* _Your objective_
Could you restate all of the entries, word for word?

* _Excerpted records_
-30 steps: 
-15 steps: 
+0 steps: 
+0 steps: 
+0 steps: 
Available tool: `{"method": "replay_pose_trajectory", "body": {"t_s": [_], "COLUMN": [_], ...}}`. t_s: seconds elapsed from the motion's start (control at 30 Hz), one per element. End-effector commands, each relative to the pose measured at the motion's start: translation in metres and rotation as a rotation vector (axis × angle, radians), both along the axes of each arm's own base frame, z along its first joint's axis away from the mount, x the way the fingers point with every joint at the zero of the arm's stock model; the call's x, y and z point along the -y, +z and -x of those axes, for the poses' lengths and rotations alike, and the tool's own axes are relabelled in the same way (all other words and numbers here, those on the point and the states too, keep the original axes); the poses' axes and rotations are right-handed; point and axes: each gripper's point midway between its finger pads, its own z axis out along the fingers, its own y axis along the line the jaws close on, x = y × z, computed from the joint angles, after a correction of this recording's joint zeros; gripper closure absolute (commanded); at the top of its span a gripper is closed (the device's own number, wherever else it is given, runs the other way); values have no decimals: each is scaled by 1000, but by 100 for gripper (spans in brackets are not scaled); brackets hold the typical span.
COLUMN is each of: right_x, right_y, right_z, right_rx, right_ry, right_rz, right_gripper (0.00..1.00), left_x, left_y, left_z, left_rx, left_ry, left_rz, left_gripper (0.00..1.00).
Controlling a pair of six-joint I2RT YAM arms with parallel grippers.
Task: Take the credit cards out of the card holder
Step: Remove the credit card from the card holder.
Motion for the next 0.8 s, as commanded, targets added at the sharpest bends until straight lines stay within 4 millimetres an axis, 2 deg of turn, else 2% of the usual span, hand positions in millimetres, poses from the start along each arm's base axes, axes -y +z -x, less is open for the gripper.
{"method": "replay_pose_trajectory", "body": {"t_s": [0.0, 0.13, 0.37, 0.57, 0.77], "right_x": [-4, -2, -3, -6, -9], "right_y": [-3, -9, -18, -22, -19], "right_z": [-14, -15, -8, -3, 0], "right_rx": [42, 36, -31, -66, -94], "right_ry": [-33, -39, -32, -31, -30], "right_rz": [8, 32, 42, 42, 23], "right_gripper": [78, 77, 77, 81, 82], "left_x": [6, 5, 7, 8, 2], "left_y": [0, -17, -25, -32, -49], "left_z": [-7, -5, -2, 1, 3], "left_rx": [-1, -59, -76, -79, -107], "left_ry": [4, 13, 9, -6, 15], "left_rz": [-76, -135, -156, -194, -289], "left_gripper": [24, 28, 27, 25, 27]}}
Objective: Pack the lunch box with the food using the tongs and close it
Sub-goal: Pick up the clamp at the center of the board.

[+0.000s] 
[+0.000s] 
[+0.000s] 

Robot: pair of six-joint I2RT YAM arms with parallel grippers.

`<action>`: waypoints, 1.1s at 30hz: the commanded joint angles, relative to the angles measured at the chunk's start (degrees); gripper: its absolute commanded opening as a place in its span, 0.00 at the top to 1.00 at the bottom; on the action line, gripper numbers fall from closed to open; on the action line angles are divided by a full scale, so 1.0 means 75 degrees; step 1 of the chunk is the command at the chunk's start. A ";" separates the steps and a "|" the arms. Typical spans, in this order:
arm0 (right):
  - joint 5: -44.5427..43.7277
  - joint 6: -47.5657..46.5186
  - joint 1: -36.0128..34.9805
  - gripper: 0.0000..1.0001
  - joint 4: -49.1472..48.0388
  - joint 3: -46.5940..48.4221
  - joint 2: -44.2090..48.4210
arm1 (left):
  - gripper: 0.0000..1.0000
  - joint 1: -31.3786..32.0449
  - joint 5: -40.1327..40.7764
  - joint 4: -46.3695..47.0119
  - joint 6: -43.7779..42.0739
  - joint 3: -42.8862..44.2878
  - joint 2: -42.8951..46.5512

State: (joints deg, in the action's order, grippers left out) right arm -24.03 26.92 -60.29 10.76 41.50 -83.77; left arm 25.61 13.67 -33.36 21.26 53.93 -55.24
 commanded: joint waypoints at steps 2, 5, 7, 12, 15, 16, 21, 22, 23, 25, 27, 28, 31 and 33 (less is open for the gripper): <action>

* _Task solution_
-30 steps: 
-15 steps: 
+0 steps: 
+0 steps: 
+0 steps: 
Available tool: `{"method": "replay_pose_trajectory", "body": {"t_s": [_], "COLUMN": [_], ...}}`. t_s: seconds elapsed from the motion's start (control at 30 Hz), one per element. End-effector commands, each relative to the pose measured at the motion's start: translation in metres and rotation as a rotation vector (axis × angle, radians), both along the axes of each arm's own base frame, z along its first joint's axis away from the mount, x the way the fingers point with every joint at the zero of the arm's stock model; the call's x, y and z point along the -y, +z and -x of those axes, for the poses' lengths and rotations alike, and the tool's own axes are relabelled in the same way (all other words and numbers here, those on the point and the states too, keep the original axes); the poses' axes and rotations are right-handed; point and axes: each gripper's point midway between its finger pads, its own z axis out along the fingers, its own y axis along the line the jaws close on, x = y × z, computed from the joint angles, after a correction of this recording's joint zeros; gripper closure absolute (commanded); at the top of its span a gripper is closed (the device's own number, wherever else it is given, runs the other way); values have no decimals: each is scaled by 1000, but by 100 for gripper (spans in brackets are not scaled); brackets hold the typical span.
COLUMN is each of: right_x, right_y, right_z, right_rx, right_ry, right_rz, right_gripper (0.00..1.00), left_x, left_y, left_z, left_rx, left_ry, left_rz, left_gripper (0.00..1.00).
Controlling a pair of six-joint I2RT YAM arms with parallel grippers.
Task: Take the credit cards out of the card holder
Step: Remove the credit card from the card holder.
Motion for the next 0.8 s, as commanded, targets added at the sharpest bends until straight lines stay within 4 millimetres an axis, 2 deg of turn, else 2% of the usual span, hand positions in millimetres, poses from the start along each arm's base axes, axes -y +z -x, less is open for the gripper.
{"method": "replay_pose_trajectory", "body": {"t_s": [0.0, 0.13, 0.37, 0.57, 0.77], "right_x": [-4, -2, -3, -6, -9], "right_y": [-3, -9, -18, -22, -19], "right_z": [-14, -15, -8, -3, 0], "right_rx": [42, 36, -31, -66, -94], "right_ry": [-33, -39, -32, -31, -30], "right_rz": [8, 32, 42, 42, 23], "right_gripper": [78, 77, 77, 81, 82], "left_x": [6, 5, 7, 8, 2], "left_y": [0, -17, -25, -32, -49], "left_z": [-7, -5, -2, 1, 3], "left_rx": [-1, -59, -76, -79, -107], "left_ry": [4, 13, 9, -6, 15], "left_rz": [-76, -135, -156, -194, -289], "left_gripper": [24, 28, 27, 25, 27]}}
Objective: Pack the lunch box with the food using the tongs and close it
Sub-goal: Pick up the clamp at the center of the board.

[+0.000s] 
[+0.000s] 
[+0.000s] 

Robot: pair of six-joint I2RT YAM arms with parallel grippers.

`<action>`: waypoints, 1.1s at 30hz: the commanded joint angles, relative to the angles measured at the chunk's start (degrees); gripper: its absolute commanded opening as a place in its span, 0.00 at the top to 1.00 at the bottom; on the action line, gripper numbers fall from closed to open; on the action line angles are divided by a full scale, so 1.0 means 75 degrees; step 1 of the chunk is the command at the chunk's start. A ";" separates the steps and a "|" the arms. Typical spans, in this order:
arm0 (right):
  - joint 5: -44.5427..43.7277
  - joint 6: -47.5657..46.5186
  - joint 1: -36.0128..34.9805
  - gripper: 0.0000..1.0001
  - joint 4: -49.1472..48.0388
  - joint 3: -46.5940..48.4221
  - joint 2: -44.2090..48.4210
arm1 (left):
  - gripper: 0.0000..1.0000
  - joint 1: -31.3786..32.0449
  - joint 5: -40.1327..40.7764
  - joint 4: -46.3695..47.0119
  - joint 6: -43.7779..42.0739
  - joint 3: -42.8862..44.2878
  - joint 2: -42.8951..46.5512

State: (joints deg, in the action's order, grippers left out) right arm -24.03 26.92 -60.29 10.76 41.50 -83.77; left arm 25.61 13.67 -33.36 21.26 53.93 -55.24
 commanded: joint waypoints at steps 2, 5, 7, 12, 15, 16, 21, 22, 23, 25, 27, 28, 31 and 33 (less is open for the gripper): <action>

The response is now complete.